An ARKit developer has enhanced the regular business card by adding AR and image tracking.

For many people, business cards have become obsolete, supplanted by email, messaging and smart phones. However, a new augmented reality business card may help make them relevant again. Developer, Oscar Falmer, has created an AR app that brings business cards to life. He created the app in just three days using the ARkit – Apple’s augmented reality development platform. It allows people to take a regular business card and add on AR objects, web pages, and contact information. As the card moves in the real world, the virtual elements move with it. The AR add-ons extend the limited information that will fit on a business card.

Falmer used an ARKit feature called Image Live Track Technology to create his card. This is a feature that allows a phone to track an image in 3D space and use it as an anchor to attach computer-generated images. Unlike a physical business card, Falmer’s AR card needs a phone equipped with the card read app in order to view the extra AR features. Falmer acknowledges, in a recent article, that this gives the app limited utility – at least until affordable AR glasses are available. “The current limitation [of some AR apps] is hardware which is still big and expensive–like Hololens, Vuzix, or Daqri headsets. … It will be ubiquitous once affordable AR glasses are available on the market.”

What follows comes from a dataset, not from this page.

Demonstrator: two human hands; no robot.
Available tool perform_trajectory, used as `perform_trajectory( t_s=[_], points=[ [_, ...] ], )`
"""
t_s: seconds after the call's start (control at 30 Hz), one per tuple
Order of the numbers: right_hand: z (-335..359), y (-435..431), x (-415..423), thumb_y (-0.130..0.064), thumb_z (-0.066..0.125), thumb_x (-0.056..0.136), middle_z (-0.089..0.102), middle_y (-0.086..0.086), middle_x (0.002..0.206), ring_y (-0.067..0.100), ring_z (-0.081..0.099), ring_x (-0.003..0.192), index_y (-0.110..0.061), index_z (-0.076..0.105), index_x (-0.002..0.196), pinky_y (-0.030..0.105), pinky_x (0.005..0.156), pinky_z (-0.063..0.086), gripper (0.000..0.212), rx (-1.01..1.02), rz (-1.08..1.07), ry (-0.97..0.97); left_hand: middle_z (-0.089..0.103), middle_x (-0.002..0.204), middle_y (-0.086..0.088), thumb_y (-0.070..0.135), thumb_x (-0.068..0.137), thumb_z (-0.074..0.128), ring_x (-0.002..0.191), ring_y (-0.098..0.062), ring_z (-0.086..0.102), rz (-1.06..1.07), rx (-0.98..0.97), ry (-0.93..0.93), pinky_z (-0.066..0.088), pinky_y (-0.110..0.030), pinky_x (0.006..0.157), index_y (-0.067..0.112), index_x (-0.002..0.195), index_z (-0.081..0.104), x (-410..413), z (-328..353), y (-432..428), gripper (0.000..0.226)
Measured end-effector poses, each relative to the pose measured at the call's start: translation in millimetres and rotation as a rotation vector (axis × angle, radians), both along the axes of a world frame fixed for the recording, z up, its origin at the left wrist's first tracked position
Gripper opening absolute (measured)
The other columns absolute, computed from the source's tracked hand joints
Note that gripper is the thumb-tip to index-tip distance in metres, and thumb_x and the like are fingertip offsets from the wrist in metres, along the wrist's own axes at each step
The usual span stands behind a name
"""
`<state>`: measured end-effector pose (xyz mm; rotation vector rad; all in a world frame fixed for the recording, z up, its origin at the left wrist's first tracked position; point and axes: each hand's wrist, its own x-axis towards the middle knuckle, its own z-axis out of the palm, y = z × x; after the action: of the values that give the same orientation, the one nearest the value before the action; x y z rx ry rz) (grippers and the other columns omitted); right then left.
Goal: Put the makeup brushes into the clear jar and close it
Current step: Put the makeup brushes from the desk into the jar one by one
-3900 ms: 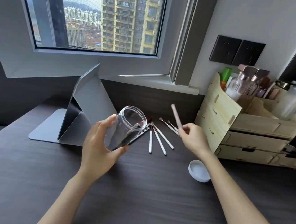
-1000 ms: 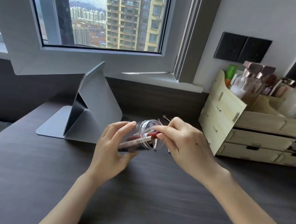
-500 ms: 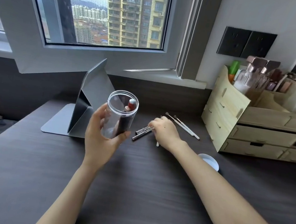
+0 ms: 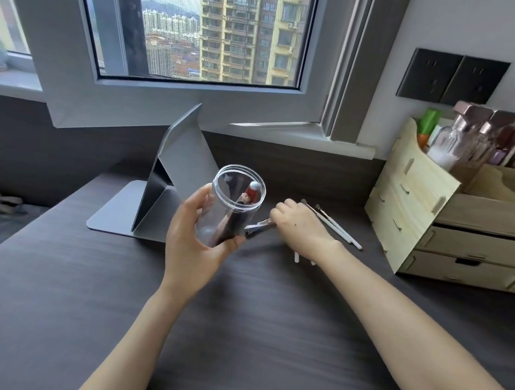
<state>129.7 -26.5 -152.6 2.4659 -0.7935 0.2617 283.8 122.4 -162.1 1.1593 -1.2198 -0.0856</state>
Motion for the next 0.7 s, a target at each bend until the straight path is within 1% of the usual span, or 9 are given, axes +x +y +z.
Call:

At Springwise, we have seen a rapid growth in the number of AR applications applied to objects. Recently, these have included a ‘smart’ cake that can play music and a beer label that can tell how customers are feeling. The ARKit framework was released in 2017 as part of iOS 11. Up to now, the majority of apps developed using the framework have been gaming apps. Will apps like Falmer’s help to bring AR functionality to more objects?